Ainsi dernièrement, j’ai raccompagné
ce chien fugueur que je connaissais bien. Il appartenait à l’un de mes anciens
patients que je savais absent toute la journée. Ne voulant pas prendre le
risque de le retrouvé écrasé, j’ai pris le chien avec moi dans la voiture pour ensuite
supporter l’odeur infecte de la bête à poil durant tout le reste de ma tournée,
tant il semblait avoir imprégner les tissus de ma voiture.
Un autre jour, j’ai
appelé deux fois la gendarmerie de mon patelin pour leur signaler un troupeau
de cinq bœufs en divagation sur une départementale. Repassant sur les lieux en
fin de matinée et voyant que les bêtes étaient toujours là, je les ai guidé
jusqu’à leur ferme, moyennant des manœuvres de mon véhicule digne des grands
fermiers de l’ouest américain, le chapeau texan en moins.
Une autre fois, en
sonnant à un portail de propriété, je me suis retrouvée face à un cheval. Il
appartenait à mon patient et semblait préférer regarder passer les voitures
plutôt que de rester dans son champ. Je l’ai pris par le licol et me suis présentée
à la porte d’entrée avec ma mallette de soin d’un côté et un cheval de l’autre.
Je ne manque jamais de lâcher un coton-boule au chat de celui que je viens
prélever pour 1) M’en faire un pote, 2) Qu’il me lâche la grappe, 3) Gagner des
points auprès de mon patient.
Enfin, j’appelle tellement souvent la Mairie pour
ce genre de chose que lorsque je dis à la secrétaire « C’est l’infirmière ! », elle me répond : Ah,
encore un chat d’écraser ? Et oui…
Et alors que les animaux n’ont
pas demandé à croiser mon âme-de-Pocahontas-qui-peint-en-mille-couleur-l’air-du-vent,
les humains eux, savent abuser de ma présence et du « Oh bah tant que vous êtes là ! ».
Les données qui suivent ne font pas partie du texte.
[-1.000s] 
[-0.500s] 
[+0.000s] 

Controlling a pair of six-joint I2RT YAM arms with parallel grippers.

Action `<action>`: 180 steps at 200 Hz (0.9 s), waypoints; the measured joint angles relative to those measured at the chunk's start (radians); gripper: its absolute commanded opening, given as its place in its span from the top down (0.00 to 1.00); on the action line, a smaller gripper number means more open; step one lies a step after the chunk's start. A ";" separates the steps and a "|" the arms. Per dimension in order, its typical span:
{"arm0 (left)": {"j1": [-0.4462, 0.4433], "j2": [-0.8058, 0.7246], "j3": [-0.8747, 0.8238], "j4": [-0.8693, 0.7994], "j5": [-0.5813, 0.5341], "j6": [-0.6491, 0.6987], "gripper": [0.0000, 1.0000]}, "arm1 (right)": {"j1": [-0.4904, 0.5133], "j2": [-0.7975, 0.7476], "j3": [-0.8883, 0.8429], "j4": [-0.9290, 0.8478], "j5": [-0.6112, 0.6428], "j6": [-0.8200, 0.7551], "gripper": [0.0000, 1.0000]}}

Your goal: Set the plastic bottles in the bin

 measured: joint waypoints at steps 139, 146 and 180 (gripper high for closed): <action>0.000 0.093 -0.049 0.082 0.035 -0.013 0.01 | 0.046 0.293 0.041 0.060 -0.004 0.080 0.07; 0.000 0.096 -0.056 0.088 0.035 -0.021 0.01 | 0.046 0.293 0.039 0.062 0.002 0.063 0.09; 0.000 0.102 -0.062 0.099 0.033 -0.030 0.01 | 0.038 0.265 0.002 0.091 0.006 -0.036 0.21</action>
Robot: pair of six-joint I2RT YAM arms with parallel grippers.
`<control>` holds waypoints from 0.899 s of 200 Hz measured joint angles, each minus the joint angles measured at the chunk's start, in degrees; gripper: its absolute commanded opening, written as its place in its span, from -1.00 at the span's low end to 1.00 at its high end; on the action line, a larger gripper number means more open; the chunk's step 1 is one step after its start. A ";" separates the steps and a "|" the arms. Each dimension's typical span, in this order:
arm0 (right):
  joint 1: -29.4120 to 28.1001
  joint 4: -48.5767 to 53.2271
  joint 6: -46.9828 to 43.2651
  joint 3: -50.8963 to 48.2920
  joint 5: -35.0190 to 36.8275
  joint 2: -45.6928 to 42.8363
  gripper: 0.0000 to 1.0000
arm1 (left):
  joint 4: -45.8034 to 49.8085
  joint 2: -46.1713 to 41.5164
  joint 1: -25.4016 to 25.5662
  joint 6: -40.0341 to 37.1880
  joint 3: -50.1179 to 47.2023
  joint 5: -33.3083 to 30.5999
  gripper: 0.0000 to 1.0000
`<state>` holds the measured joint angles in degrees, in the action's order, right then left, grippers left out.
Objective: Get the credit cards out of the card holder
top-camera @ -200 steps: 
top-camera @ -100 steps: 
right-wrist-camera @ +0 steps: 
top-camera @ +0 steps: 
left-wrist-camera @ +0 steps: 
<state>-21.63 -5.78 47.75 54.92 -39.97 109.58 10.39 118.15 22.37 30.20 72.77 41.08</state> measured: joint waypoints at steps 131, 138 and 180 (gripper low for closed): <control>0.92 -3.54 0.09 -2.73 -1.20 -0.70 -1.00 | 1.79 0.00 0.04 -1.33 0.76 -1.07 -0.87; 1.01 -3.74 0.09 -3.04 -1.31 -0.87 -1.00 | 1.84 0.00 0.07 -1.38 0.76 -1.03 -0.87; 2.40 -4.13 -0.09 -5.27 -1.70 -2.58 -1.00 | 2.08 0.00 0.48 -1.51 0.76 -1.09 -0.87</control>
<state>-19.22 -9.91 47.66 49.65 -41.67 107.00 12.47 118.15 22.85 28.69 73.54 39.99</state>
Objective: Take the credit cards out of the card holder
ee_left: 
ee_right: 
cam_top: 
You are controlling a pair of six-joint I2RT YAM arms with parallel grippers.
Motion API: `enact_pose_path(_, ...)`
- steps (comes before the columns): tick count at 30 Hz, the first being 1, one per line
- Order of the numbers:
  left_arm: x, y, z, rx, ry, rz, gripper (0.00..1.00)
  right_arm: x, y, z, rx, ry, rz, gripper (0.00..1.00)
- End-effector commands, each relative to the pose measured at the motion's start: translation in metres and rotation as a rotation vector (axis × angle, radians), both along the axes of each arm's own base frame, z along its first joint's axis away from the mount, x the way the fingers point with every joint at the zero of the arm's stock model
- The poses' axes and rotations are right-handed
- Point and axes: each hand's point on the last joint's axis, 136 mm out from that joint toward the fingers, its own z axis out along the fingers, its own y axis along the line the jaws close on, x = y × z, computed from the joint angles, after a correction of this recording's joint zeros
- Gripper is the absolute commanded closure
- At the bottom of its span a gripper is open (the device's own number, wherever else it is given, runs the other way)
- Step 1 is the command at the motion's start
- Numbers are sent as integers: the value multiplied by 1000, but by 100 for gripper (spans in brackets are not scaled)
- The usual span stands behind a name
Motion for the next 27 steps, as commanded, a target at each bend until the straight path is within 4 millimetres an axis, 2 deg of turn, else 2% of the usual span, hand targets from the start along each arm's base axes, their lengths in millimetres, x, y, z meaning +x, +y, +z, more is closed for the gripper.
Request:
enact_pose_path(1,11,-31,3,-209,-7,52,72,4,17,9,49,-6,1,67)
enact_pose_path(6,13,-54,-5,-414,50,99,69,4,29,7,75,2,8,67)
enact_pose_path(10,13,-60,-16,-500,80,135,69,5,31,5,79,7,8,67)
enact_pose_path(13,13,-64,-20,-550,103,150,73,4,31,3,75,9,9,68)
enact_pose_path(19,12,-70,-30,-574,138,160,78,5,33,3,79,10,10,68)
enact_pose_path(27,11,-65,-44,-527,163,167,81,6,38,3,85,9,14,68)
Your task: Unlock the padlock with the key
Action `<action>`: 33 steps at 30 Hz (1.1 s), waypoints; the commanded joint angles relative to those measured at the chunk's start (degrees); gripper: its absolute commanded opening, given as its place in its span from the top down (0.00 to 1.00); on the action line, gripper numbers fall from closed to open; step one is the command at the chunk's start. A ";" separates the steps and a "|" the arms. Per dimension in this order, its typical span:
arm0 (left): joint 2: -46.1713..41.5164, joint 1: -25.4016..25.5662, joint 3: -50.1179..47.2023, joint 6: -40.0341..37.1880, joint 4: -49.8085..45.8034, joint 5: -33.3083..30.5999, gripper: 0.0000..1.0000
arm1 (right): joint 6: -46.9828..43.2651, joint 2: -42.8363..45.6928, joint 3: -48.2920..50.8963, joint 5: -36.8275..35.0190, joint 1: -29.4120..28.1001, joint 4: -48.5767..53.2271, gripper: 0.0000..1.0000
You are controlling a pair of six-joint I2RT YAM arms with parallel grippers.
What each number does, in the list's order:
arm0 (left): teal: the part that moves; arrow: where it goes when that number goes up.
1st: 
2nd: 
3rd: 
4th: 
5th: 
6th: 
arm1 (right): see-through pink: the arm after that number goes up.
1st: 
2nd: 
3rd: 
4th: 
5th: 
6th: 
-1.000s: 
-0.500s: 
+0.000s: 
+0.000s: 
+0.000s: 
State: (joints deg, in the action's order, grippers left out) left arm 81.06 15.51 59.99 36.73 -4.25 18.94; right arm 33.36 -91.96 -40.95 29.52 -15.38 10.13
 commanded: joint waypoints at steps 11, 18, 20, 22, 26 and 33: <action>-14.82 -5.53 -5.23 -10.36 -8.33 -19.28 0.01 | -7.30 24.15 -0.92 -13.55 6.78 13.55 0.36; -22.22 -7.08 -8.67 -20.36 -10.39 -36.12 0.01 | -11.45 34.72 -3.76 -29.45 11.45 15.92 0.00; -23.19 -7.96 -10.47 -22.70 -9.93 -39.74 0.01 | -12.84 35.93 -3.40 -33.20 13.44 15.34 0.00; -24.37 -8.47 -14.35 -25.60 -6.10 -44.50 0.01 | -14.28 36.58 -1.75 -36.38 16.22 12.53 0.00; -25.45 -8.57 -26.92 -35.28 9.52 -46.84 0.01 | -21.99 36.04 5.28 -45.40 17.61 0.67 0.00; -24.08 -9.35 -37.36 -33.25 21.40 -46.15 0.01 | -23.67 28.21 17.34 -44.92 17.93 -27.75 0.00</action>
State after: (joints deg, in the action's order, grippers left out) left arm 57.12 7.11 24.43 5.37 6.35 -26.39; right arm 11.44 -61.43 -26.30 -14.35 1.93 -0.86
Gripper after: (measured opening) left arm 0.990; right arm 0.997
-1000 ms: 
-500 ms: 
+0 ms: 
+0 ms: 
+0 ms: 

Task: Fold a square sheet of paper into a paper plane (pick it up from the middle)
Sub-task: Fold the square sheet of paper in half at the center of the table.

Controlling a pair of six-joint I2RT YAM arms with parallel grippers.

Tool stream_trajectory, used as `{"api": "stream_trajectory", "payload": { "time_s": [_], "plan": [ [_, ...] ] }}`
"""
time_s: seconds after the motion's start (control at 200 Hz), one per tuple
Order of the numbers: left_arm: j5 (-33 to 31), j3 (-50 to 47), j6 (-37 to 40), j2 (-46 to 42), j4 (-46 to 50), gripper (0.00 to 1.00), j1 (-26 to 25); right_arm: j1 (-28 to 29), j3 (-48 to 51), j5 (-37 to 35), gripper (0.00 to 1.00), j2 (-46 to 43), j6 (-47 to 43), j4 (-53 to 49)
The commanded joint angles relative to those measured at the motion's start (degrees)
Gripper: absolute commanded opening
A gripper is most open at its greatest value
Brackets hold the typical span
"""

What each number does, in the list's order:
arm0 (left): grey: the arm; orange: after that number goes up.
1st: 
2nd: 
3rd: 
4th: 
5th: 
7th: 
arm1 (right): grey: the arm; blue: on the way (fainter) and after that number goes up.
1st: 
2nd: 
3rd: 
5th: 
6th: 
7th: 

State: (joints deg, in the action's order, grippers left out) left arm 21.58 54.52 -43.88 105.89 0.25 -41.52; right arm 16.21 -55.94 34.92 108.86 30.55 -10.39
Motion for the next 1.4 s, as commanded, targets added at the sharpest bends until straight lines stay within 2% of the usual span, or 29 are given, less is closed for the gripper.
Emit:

Ainsi, un jour où j’avais refusé
de descendre deux étages pour aller chercher le journal de cette vieille dame, lui
expliquant que son fils, qui passait tous les soirs, pouvait le faire, je l’ai
entendu me répondre : « Mais
mon fils n’a pas que ça à faire, il a un travail ! », je me suis
dis : plus JAMAIS. Si je continue à leur tendre la main, ils vont finir
par me bouffer le bras...
Et quelques semaines plus tard, j’aidais
une petite mamie à déboucher une bouteille de rouge en vu de son apéro d’anniversaire
qu’elle organisait avec ses deux copines de 90 ans chacune, j’ai pris l’habitude
de fermer les volets de cette autre pour ne pas qu’elle prenne le risque de
tomber en sortant, j’ai programmé le Wifi sur la tablette numérique d’une voisine
qui ne captait rien à la nouvelle technologie et j’ai coupé des brins de
romarin et de thym de mon jardin pour cette vieille dame qui devrait cuisiner
le lendemain des courgettes toutes fades à cause d’un jardinier qui, dans excès
de zèle, avait tout coupé, y compris les aromates du potager.